Education is being destroyed by data-driven decision-making. The algorithms make no sense. VAM doesn’t correctly identify teacher quality. The essence of good teaching cannot be reduced to a number. The metrics are fraudulent. Big data misleads. People cannot be treated as widgets.
Now David Brooks is saying these things about our politics.
He writes:
“Unfortunately, the whole thing has been a fiasco. As politics has gotten more scientific, the campaigns have gotten worse, especially for the candidates who overrely on these techniques.
“That’s because the data-driven style of politics is built on a questionable philosophy and a set of dubious assumptions. Data-driven politics is built on a philosophy you might call Impersonalism. This is the belief that what matters in politics is the reaction of populations and not the idiosyncratic judgment, moral character or creativity of individuals.”

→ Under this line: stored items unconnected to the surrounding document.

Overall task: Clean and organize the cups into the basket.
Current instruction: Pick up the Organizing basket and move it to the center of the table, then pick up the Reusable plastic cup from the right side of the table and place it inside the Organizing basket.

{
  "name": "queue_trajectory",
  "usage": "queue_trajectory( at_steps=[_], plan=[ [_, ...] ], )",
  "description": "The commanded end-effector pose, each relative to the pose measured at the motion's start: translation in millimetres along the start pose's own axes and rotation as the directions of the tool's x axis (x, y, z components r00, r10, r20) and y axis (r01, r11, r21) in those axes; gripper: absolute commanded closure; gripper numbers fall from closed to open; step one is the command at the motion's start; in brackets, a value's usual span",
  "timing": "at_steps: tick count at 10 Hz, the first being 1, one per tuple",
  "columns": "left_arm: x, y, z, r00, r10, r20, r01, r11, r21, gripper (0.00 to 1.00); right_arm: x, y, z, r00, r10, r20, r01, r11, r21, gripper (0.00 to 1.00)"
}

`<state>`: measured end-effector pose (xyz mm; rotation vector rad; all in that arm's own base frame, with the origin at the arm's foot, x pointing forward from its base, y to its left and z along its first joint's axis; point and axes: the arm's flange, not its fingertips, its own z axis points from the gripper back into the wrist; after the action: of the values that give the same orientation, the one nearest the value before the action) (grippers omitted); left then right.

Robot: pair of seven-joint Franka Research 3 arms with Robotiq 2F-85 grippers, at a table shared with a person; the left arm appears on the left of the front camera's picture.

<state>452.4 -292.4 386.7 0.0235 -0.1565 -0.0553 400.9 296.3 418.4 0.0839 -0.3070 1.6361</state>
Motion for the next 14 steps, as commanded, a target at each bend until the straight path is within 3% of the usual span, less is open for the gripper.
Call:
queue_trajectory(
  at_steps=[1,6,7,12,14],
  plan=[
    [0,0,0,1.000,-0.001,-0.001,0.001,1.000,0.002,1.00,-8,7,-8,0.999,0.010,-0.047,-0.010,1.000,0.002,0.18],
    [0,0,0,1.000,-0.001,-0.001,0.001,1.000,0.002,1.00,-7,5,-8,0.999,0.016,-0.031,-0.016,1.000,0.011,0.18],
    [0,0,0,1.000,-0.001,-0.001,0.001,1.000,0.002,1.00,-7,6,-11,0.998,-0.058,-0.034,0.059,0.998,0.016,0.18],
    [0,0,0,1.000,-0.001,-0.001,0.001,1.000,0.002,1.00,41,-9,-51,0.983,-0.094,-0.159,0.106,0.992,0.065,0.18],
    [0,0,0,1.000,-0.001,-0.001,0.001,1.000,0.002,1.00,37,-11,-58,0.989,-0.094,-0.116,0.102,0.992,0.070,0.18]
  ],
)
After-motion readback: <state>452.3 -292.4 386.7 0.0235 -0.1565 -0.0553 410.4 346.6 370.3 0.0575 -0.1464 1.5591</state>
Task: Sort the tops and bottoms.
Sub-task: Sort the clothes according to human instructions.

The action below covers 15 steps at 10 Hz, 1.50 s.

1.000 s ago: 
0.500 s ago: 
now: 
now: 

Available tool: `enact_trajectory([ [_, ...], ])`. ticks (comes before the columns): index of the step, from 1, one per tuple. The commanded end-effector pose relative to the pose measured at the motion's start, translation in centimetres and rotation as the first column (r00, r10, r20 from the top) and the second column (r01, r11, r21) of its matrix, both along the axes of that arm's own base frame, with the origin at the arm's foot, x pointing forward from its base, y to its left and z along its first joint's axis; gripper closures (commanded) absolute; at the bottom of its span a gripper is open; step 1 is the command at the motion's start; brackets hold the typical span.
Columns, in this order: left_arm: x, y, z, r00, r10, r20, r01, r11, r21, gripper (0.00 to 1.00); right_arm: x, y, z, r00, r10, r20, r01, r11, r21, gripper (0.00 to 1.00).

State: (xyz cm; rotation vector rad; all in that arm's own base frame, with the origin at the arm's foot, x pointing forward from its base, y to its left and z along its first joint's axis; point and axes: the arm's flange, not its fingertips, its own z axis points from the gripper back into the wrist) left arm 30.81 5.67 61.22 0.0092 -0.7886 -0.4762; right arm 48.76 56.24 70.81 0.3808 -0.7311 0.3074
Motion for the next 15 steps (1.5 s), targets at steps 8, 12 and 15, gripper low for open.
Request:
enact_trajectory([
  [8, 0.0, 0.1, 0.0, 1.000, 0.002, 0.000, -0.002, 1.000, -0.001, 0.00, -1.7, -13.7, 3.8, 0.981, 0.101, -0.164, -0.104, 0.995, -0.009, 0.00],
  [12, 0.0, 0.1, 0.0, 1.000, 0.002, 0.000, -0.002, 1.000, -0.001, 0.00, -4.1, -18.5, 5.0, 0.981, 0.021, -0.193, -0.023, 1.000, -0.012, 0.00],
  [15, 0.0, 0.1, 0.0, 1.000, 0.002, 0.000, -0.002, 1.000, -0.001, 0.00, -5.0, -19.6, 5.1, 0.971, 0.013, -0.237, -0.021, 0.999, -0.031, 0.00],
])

Just substitute the words “education” or “schooling,” and the same points are valid. Now if only one of the Néw York Times daily columnists would see the parallels.
Reblogged this on David R. Taylor-Thoughts on Texas Education.
Well, that is because JUNK SCIENCE was used RE: CCSS and high-stakes testing.
It’s as though garbage-in-garbage-out is immaterial now that there is a lucrative market for garbage.
Even a blind chipmunk finds a nut sometimes.
The anosmic one also!
I thought one of the causes (I had to look it up) relevant to the data-driven discussion:
the loss of the sense of smell, either total or partial. It may be caused by head injury, infection, or blockage of the nose.
Mitchell… in light of “RECENT CURRENT EVENTS”… data-driven politics combined with money-driven politics = DISASTER. Robert Reich has a great and telling “tale”…
http://robertreich.org/post/101613921835
Does anyone know of any resources (ungated journal articles, blog posts, etc.) that explain precisely what’s wrong with value-added scores? I’m looking for something that actually gets into the mathematical weeds and explains this stuff in detail, not just something along the lines of “THE RHEEFORMER$$$ DON’T REALIZE THAT SOMETHING SO ARTFUL AND SUBTLE AS TEACHING CAN’T BE CAPTURED BY SOMETHING AS VULGAR AS A *NUMBER*”
Check out http://vamboozled.com/research-articles-on-vams/
Might want to check out Gary Rubinstein’s blog posts on VAMs (here, for example)
Here’s the link Diane posted on this site to the statement issued by the American Statistical Association. http://www.amstat.org/policy/pdfs/ASA_VAM_Statement.pdf
The best study of the invalidities of the processes of educational standards and standardized testing is Noel Wilson’s “Educational Standards and the Problem of Error” found at: http://epaa.asu.edu/ojs/article/view/577/700
Brief outline of Wilson’s “Educational Standards and the Problem of Error” and some comments of mine. (updated 6/24/13 per Wilson email)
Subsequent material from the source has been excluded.